MAZiqing / FEDformer

MIT License
625 stars 118 forks source link

Getting a 'nan' Loss after about 12 training epochs #85

Open marc-martini opened 2 months ago

marc-martini commented 2 months ago

Hi,

Well done on this amazing work and thank you so much for putting this on github and sharing.

My apologies if this is a silly question. I have been struggling to figure out where i am going wrong.

I am trying to recreate the results on the Electricity data set. The training runs perfectly, however up till about epoch 12 or 13. At this point i get a 'nan' loss.

Please help me understand where i am going wrong.

thank you

tianzhou2011 commented 2 months ago

I am not sure what happened here....maybe add a breakpoint using pdb.set_trace() can help you identify the problem. Just add a if loss==nan: pdb.set_trace() to check the intermediate variable or input values.

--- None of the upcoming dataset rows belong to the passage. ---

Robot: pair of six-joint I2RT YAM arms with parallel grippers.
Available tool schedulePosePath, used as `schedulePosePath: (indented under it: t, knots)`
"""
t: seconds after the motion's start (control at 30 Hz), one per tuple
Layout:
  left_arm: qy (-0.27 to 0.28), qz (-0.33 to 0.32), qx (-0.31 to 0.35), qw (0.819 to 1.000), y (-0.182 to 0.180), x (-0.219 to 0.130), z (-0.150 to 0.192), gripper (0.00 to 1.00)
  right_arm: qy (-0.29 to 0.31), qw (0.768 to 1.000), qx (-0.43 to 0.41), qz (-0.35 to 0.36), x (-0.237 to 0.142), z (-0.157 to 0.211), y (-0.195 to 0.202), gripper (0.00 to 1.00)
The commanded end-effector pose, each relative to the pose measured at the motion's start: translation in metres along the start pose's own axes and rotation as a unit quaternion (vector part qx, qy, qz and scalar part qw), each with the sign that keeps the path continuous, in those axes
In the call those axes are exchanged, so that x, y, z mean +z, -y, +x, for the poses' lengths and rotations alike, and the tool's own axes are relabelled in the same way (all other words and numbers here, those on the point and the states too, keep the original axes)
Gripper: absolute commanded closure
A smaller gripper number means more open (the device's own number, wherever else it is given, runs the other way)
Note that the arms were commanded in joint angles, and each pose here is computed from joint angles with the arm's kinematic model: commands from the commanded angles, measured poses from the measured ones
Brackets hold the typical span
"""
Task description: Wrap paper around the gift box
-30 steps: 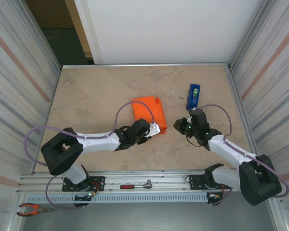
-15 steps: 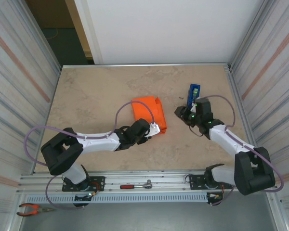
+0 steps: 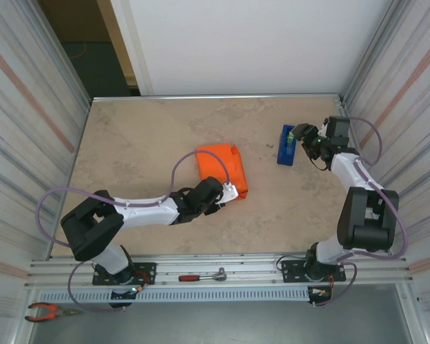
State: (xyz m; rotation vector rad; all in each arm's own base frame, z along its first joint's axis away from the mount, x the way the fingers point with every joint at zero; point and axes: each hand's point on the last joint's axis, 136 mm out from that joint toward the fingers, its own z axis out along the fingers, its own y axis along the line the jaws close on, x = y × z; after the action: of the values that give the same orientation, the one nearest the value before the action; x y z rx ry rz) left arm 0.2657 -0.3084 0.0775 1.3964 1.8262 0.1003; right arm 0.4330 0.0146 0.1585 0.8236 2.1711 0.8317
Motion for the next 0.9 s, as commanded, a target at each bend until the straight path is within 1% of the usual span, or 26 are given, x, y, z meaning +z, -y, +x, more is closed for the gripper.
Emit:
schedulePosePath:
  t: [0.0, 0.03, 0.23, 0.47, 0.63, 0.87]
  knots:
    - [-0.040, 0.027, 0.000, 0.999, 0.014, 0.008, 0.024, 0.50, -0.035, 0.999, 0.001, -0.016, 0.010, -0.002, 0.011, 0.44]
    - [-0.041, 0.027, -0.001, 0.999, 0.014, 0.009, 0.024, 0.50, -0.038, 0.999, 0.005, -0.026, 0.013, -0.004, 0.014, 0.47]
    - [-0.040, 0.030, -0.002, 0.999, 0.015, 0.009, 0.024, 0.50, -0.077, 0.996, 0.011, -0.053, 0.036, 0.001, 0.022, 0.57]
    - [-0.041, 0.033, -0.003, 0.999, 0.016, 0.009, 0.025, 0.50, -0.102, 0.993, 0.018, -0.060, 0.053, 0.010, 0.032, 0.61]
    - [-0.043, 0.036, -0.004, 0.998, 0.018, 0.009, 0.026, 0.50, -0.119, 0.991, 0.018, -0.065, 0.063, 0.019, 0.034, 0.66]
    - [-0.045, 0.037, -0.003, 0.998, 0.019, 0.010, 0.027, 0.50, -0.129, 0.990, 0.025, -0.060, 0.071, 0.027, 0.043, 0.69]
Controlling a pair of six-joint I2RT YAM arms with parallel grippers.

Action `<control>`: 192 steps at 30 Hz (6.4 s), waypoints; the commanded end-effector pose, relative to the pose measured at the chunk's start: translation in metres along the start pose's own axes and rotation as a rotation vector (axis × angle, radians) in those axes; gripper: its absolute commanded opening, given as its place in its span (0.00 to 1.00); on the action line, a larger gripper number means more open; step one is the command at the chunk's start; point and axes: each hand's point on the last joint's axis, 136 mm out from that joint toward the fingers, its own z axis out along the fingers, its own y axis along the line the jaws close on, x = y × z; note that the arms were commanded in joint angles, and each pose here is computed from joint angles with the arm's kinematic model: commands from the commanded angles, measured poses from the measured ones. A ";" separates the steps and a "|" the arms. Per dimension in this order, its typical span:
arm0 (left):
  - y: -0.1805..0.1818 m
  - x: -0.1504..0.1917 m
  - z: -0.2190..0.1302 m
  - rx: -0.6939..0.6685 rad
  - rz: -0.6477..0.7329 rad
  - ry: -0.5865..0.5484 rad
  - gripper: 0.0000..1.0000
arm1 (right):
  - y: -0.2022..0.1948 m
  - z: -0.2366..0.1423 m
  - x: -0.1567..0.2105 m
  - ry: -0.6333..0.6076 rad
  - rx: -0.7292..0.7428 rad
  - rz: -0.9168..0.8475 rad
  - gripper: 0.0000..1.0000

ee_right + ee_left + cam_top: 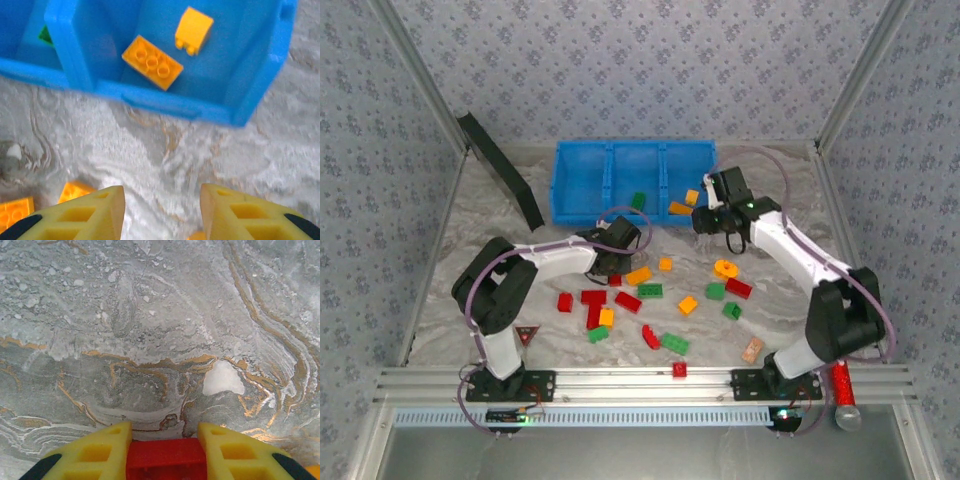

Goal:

efg001 commented 2 months ago

Was going to open an issue on this... @marc-martini in additional what Tianzhou shared, also make sure you are running on an A100 equivalent GPU that has good support for FP64 for training(lmk what device you ran it on : ) If you are running on A100, continue reading....

I ran into similar issues and have isolated the issue at the line applying activation function on the result of frequency domain attention which contains complex number (this line xqkv_ft = torch.einsum("bhxy,bhey->bhex", xqk_ft, xkft) . All numbers in the input matrix are 'good'[not nan or inf ] but I got some inf entries after it) I 'fixed' it by using softmax activation instead of tanh can you give it a try? (First set softmax as the activation function in run config then add activation=configs.cross_activation to https://github.com/MAZiqing/FEDformer/blob/c0f6b972def125691434d62be1ecadf710ae921a/models/FEDformer.py#L58-L73) (detail below)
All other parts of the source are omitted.